3.1.1 Enzymatic cleavage

One can determine the primary structure of proteins via enzymatic cleavage:

Enzymes Used in Cleaving Polypeptides

Figure 3.2: Enzymes Used in Cleaving Polypeptides

Figure 3.2 displays a list of enzymes used in determining the primary structure of proteins (and the cleavage points of these enzymes).
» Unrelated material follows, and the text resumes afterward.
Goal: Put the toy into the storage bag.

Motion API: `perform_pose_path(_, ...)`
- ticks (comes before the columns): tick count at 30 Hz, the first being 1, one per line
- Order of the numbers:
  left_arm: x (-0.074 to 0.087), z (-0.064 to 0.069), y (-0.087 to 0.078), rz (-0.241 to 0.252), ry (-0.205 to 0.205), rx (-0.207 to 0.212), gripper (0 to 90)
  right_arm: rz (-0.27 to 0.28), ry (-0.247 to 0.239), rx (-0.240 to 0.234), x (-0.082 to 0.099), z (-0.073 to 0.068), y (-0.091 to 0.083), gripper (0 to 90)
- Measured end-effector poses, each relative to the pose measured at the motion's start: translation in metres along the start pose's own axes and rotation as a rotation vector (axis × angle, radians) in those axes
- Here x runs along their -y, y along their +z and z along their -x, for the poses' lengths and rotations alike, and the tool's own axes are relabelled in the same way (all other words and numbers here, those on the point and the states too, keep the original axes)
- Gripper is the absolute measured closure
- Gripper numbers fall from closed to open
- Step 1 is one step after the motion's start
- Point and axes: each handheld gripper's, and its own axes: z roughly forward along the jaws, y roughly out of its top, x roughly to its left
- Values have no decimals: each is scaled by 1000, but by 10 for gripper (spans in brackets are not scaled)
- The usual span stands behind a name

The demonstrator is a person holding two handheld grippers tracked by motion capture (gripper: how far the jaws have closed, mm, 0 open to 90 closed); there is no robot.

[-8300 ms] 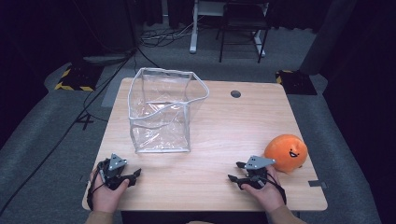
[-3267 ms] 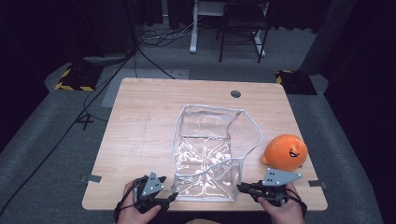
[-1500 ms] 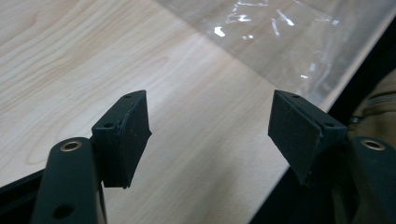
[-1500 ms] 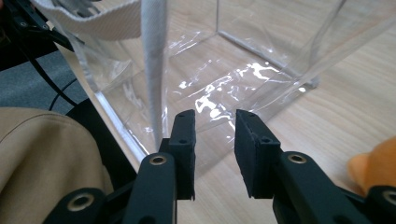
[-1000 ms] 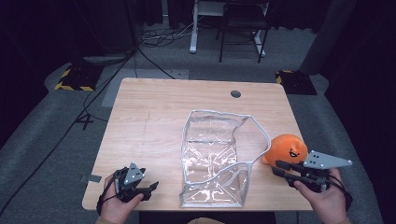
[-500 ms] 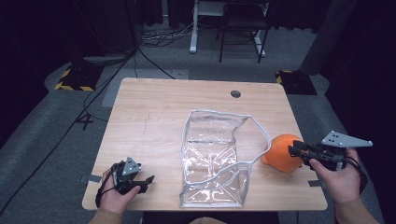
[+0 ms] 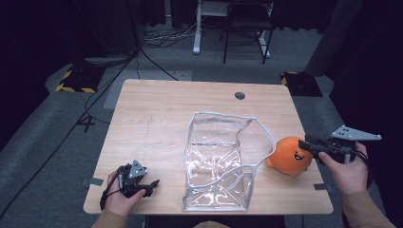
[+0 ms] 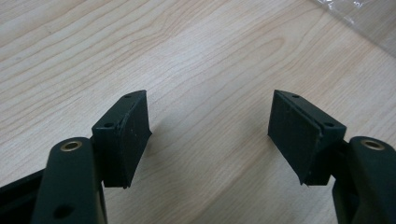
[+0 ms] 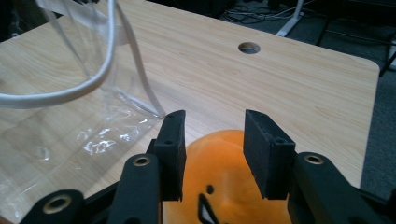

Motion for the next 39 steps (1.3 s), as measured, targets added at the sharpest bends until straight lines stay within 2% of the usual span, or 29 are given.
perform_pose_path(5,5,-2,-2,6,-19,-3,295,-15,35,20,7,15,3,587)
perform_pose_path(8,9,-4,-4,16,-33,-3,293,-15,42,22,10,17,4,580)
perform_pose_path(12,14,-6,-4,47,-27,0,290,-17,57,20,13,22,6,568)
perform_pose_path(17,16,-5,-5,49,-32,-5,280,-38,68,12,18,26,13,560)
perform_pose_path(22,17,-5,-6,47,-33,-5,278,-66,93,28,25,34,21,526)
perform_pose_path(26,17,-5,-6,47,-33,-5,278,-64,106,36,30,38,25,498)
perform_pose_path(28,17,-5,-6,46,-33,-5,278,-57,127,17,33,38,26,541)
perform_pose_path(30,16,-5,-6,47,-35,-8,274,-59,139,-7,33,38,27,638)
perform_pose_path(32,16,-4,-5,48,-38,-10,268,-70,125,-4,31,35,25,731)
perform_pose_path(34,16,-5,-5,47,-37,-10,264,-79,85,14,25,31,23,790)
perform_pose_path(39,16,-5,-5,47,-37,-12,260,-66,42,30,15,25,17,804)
3.1.2 Short peptide sequencing

Sequencing Short Peptides

Figure 3.3: Sequencing Short Peptides

Short peptides can also be sequenced as shown in figure 3.3. Note that “FDNB” (i.e., 1-Fluoro-2,4-dinitrobenzene) is also known as Sanger’s reagent. FDNB reacts with the free amine group in amino acids to produce dinitrophenyl-amino acids.

3.1.3 Mass spectrometry

Mass Spectrometry to Determine Protein Primary Structures

Figure 3.4: Mass Spectrometry to Determine Protein Primary Structures

While there are two kinds of mass spectrometry (shown in figure 3.4) performed to determine the primary structure of a protein, the molecules in either kind of mass spectrometry are first induced to pass through an electric or a magnetic field.

The path taken a molecule is a function of its mass-to-charge ratio (i.e., m/z ratio). This property can then be used to deduce the mass of molecules to a single Dalton precision!

3.1.3.1 MALDI-based protein identification

MALDI in Use for Determining Protein Properties

Figure 3.5: MALDI in Use for Determining Protein Properties

The above graphic (i.e., figure 3.5) aims to give an idea of what is possible in terms of identifying a protein from a database comparison (by measuring peptides from digestion).